(The task) Working from the records below, repeat exactly the lines starting at the line that contains "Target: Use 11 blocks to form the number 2" and ending at the line that contains "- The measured", inclusive.

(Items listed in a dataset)
::::

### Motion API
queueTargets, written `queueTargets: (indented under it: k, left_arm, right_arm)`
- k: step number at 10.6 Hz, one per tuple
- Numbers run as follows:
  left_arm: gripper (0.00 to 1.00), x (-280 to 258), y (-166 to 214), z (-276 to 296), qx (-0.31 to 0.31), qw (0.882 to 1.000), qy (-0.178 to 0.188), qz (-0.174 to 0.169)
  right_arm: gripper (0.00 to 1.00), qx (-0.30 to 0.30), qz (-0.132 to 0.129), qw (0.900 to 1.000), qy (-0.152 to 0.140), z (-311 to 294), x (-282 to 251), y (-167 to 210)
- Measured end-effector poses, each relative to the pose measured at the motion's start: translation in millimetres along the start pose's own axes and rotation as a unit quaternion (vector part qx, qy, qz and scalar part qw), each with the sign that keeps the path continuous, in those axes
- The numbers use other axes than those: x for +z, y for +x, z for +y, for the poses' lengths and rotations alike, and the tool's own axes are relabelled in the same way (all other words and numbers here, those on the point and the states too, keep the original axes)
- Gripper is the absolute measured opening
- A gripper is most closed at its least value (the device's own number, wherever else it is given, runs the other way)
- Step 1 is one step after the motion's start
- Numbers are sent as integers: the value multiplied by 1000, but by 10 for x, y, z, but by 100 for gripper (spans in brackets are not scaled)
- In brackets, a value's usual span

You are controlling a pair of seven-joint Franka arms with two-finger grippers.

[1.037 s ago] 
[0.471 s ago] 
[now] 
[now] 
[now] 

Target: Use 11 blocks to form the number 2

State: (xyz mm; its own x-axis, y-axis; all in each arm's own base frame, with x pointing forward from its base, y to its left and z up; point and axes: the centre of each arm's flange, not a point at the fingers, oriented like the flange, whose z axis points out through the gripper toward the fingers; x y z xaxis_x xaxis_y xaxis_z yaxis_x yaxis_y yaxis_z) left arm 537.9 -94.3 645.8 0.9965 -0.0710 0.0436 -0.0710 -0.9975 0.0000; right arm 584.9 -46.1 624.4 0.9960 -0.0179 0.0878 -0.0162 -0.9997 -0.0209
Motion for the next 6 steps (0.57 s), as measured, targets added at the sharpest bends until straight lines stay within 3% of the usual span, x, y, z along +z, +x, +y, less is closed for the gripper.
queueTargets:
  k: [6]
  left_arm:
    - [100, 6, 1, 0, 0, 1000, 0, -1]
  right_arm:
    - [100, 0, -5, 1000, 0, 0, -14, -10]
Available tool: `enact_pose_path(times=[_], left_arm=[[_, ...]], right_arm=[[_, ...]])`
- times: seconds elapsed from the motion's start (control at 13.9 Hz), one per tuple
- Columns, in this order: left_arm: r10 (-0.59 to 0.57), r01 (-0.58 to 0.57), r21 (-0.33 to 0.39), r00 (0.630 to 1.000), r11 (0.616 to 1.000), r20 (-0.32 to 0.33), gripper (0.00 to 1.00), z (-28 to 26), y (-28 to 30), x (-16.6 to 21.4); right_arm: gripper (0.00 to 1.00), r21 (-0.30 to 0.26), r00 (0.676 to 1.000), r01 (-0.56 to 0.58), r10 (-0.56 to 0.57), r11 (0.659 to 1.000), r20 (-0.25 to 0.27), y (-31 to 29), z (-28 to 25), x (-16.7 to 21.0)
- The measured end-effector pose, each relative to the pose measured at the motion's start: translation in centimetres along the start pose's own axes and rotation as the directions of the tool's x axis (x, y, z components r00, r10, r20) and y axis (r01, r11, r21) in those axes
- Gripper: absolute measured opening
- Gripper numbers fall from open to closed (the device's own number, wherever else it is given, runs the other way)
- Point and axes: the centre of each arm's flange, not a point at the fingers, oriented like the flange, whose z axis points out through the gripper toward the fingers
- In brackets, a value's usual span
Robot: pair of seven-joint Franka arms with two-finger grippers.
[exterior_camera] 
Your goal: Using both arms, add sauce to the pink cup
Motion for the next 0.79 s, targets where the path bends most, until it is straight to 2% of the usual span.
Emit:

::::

(Result of this exercise)
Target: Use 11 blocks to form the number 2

State: (xyz mm; its own x-axis, y-axis; all in each arm's own base frame, with x pointing forward from its base, y to its left and z up; point and axes: the centre of each arm's flange, not a point at the fingers, oriented like the flange, whose z axis points out through the gripper toward the fingers; x y z xaxis_x xaxis_y xaxis_z yaxis_x yaxis_y yaxis_z) left arm 537.9 -94.3 645.8 0.9965 -0.0710 0.0436 -0.0710 -0.9975 0.0000; right arm 584.9 -46.1 624.4 0.9960 -0.0179 0.0878 -0.0162 -0.9997 -0.0209
Motion for the next 6 steps (0.57 s), as measured, targets added at the sharpest bends until straight lines stay within 3% of the usual span, x, y, z along +z, +x, +y, less is closed for the gripper.
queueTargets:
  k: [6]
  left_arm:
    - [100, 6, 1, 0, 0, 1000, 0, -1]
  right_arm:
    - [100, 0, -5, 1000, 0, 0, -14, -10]
Available tool: `enact_pose_path(times=[_], left_arm=[[_, ...]], right_arm=[[_, ...]])`
- times: seconds elapsed from the motion's start (control at 13.9 Hz), one per tuple
- Columns, in this order: left_arm: r10 (-0.59 to 0.57), r01 (-0.58 to 0.57), r21 (-0.33 to 0.39), r00 (0.630 to 1.000), r11 (0.616 to 1.000), r20 (-0.32 to 0.33), gripper (0.00 to 1.00), z (-28 to 26), y (-28 to 30), x (-16.6 to 21.4); right_arm: gripper (0.00 to 1.00), r21 (-0.30 to 0.26), r00 (0.676 to 1.000), r01 (-0.56 to 0.58), r10 (-0.56 to 0.57), r11 (0.659 to 1.000), r20 (-0.25 to 0.27), y (-31 to 29), z (-28 to 25), x (-16.7 to 21.0)
- The measured end-effector pose, each relative to the pose measured at the motion's start: translation in centimetres along the start pose's own axes and rotation as the directions of the tool's x axis (x, y, z components r00, r10, r20) and y axis (r01, r11, r21) in those axes

This exercise is now fully answered.